The point of the class is to give a real image of what science is, what scientists think about every day. Here are some some mistaken ideas about how science works:
- Putting puzzles together. That suggests there’s an ending. But there is no ending.
- Peeling away layers of an onion to get to kernel of truth. But there is no kernel.
- It’s like seeing the tip of an iceberg. Bug again, that implies there is a whole iceberg to be seen.
The model Firestein likes is ripples on a pond: as the knowledge grows, so does the ignorance. It’s not that ignorance is transformed into knowledge. The more important process goes in the other direction. Knowledge leads us to higher-quality ignorance, always trying to settle on better and better questions. ”The purpose of knowing a lot of stuff,” he says, “isn’t to know a lot of stuff, it’s to be able to frame thoughtful, interesting questions.”
It’s very much worth noting that this conversation has been going on for some time.

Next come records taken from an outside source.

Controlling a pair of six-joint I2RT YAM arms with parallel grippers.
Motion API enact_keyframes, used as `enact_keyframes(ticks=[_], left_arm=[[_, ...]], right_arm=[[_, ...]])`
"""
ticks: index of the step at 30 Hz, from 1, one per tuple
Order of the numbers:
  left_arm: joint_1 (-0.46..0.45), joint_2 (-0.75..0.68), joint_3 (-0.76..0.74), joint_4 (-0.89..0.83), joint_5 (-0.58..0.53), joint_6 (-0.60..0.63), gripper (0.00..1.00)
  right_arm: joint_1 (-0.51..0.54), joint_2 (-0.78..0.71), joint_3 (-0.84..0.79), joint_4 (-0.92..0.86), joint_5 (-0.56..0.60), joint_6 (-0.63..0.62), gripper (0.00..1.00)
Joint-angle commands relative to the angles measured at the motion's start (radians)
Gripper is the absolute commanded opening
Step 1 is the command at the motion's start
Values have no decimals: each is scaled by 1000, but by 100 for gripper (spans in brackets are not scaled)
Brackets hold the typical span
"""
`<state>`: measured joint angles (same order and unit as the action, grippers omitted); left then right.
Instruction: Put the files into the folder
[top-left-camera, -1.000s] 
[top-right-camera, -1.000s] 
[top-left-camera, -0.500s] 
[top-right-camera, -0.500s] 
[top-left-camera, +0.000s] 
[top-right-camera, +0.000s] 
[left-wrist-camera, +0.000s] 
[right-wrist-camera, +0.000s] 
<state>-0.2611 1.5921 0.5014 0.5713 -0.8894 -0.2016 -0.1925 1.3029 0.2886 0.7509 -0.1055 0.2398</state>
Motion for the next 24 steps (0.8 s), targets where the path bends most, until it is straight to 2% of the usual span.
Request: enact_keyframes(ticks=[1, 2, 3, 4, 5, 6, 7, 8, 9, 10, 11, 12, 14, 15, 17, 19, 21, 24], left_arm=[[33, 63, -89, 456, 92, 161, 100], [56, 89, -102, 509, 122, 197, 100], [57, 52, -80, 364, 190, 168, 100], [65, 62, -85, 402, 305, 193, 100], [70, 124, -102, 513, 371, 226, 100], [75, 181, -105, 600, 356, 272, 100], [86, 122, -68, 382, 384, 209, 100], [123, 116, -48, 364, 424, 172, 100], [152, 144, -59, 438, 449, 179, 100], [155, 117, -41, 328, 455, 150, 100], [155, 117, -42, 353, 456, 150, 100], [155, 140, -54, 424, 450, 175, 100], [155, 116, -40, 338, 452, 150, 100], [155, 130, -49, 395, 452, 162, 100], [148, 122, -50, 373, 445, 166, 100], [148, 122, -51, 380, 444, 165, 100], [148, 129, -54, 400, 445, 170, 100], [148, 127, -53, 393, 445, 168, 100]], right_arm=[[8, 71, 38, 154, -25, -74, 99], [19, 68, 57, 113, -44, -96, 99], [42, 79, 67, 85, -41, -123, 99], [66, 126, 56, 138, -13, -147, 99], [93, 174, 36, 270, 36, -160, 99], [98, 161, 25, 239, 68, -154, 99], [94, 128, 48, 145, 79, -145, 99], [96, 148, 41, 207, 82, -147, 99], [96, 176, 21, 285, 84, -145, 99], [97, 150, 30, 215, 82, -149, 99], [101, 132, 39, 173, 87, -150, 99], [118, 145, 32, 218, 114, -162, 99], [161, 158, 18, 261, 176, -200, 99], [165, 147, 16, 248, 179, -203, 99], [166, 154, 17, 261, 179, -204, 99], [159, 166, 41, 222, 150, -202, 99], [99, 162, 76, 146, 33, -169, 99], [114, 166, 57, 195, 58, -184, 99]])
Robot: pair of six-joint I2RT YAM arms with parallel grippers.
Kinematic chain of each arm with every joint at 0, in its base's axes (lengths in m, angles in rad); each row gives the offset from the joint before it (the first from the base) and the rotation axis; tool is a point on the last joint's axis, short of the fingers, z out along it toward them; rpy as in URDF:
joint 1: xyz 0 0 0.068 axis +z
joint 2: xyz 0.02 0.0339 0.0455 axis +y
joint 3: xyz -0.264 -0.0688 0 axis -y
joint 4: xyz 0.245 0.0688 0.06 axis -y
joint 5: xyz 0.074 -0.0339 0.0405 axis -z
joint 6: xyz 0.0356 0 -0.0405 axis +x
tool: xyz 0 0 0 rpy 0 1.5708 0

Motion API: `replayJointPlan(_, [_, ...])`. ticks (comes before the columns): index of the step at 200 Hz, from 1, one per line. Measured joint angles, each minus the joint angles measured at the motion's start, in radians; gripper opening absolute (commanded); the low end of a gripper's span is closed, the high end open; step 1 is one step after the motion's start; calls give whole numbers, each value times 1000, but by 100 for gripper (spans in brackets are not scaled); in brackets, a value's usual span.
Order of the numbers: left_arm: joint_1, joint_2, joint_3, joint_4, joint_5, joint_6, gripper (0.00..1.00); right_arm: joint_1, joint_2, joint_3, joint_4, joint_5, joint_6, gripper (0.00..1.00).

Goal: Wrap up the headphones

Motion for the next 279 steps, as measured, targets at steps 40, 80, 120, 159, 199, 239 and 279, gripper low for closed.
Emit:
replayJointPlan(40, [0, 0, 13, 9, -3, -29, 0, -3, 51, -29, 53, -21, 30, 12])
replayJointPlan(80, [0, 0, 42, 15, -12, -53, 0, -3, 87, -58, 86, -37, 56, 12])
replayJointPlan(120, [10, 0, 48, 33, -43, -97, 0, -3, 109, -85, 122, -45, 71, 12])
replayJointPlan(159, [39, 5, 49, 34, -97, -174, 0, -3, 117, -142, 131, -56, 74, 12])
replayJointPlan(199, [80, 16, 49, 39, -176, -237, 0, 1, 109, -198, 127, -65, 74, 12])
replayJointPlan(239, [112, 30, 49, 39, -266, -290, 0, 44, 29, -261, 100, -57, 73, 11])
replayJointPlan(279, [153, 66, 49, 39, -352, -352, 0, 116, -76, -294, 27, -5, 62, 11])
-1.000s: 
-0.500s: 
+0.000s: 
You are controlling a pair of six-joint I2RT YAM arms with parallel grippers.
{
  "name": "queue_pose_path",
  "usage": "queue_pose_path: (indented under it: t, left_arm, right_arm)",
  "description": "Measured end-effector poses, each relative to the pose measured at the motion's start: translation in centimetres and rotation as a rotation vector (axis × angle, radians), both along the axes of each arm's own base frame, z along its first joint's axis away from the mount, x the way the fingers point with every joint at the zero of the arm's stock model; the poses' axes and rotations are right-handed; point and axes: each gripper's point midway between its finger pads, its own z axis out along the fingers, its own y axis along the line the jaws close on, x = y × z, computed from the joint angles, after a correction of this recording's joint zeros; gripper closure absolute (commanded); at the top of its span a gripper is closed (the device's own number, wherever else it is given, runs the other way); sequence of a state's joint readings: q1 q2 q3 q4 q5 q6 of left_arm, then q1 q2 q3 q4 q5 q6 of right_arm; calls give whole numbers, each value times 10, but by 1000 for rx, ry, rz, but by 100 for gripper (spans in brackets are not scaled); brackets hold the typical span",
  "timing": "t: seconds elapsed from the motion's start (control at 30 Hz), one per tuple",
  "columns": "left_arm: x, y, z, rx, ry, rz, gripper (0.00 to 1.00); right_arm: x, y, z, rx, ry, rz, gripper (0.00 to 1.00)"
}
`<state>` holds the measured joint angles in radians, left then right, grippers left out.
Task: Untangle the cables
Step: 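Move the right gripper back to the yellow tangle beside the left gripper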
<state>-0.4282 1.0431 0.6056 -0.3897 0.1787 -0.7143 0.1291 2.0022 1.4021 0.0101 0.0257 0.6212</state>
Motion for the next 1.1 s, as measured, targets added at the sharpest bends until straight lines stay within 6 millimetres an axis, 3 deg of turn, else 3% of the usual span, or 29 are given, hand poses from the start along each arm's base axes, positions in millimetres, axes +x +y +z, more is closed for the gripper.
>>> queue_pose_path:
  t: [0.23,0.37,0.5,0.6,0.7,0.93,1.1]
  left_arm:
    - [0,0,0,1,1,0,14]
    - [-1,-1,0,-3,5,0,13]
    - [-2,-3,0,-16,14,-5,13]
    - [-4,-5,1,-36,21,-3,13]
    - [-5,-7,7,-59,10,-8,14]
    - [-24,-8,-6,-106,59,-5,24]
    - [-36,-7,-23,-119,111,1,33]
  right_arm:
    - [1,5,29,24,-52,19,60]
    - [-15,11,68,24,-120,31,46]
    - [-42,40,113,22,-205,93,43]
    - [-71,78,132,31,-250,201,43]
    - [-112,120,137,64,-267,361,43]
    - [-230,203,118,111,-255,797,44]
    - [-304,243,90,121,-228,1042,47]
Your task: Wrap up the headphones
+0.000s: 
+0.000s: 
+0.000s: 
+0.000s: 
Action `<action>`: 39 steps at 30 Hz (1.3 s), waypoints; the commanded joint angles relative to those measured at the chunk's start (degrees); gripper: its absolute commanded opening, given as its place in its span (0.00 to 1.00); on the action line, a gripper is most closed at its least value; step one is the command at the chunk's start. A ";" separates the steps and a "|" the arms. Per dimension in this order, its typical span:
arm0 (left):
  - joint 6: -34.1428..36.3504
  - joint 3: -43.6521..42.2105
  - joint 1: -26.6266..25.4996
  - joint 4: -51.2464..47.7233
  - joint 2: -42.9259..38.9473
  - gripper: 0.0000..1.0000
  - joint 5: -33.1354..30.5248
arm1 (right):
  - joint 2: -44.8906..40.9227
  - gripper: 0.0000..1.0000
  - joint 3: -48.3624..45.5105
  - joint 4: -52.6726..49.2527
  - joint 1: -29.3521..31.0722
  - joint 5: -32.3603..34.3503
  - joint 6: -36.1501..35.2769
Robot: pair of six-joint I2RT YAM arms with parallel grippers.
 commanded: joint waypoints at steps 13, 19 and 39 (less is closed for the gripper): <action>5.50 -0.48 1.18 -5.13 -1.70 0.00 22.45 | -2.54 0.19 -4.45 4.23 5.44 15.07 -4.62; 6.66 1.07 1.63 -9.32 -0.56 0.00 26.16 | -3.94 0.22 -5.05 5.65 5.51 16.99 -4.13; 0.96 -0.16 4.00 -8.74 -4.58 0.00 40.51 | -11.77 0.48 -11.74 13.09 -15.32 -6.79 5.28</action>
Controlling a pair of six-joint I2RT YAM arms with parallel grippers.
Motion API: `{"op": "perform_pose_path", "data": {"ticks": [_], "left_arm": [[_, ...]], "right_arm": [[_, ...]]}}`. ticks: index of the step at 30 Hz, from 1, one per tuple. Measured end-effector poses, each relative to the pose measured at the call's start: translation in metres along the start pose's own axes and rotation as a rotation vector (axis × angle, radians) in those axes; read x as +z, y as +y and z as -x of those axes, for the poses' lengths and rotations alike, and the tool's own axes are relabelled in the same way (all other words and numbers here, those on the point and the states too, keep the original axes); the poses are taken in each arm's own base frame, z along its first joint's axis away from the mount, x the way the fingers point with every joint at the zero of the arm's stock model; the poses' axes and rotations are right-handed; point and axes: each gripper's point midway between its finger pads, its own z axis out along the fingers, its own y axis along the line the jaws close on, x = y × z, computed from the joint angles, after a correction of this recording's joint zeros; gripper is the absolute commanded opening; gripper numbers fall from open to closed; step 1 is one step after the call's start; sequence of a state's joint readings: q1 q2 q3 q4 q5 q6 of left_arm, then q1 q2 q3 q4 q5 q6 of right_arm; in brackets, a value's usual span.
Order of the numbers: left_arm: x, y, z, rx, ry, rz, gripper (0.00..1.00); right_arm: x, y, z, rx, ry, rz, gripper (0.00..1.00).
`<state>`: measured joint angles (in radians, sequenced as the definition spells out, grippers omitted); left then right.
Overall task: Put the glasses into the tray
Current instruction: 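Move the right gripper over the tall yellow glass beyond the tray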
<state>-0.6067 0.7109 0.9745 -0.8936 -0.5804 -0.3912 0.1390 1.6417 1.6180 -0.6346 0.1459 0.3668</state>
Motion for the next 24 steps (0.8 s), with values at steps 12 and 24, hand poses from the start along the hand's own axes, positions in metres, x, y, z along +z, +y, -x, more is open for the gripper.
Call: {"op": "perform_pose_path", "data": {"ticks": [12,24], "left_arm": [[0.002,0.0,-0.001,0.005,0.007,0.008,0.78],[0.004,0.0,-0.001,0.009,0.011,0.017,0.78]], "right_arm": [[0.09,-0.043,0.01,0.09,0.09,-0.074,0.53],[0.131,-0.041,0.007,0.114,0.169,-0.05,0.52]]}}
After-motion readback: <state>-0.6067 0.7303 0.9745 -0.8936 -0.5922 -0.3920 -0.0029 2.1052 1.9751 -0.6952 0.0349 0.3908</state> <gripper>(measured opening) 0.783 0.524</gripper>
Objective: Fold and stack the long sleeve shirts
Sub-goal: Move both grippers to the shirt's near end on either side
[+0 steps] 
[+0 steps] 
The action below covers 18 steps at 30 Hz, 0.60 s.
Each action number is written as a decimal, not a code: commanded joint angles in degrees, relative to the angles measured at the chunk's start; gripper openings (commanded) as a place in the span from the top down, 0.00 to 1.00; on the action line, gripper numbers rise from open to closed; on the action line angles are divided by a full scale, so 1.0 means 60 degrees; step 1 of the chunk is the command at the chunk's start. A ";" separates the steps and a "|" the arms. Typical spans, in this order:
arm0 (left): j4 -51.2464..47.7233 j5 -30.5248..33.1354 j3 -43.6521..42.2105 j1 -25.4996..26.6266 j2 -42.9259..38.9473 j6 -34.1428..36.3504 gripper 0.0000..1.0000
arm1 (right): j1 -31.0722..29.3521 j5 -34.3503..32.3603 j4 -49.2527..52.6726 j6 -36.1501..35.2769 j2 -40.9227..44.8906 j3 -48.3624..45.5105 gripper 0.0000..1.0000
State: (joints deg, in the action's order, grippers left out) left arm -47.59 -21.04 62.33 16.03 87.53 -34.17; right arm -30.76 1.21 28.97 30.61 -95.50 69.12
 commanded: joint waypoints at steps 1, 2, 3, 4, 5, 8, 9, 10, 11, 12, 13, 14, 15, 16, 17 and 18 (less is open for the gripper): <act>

He quotes Erwin Schrodinger, ”In an honest search for knowledge, you quite often have to abide by ignorance for an indefinite period.”
Destroying creativity with knowledge
In the end, it comes down to the education system. In this era, when we have Google and Wikipedia, universities and schools need a different model. It can’t be about teaching facts, it has to be about generating a thirst for knowledge.
But that’s not what seems to happen. In second grade, almost every child is curious, exploring the world. By tenth grade, he says, almost none of them are excited by science or think of it as a possible career. It has to do with what his friend calls the ”bulemic model of education.” We push facts down their throats, and then expect them to repeat them back.
Firestein imagines an education system where you could pose this multiple-choice question:
What is X?
- I don’t know (no one does).
- What is the question?
- Look it up, or ask someone.
Or even a question from an advanced class: “Here’s the answer, what’s the next question?”
He finishes with a quote from W.B. Yeats: “Education is not filling buckets; it is lighting fires.” And, adds Firestein, “Let’s get out the matches.”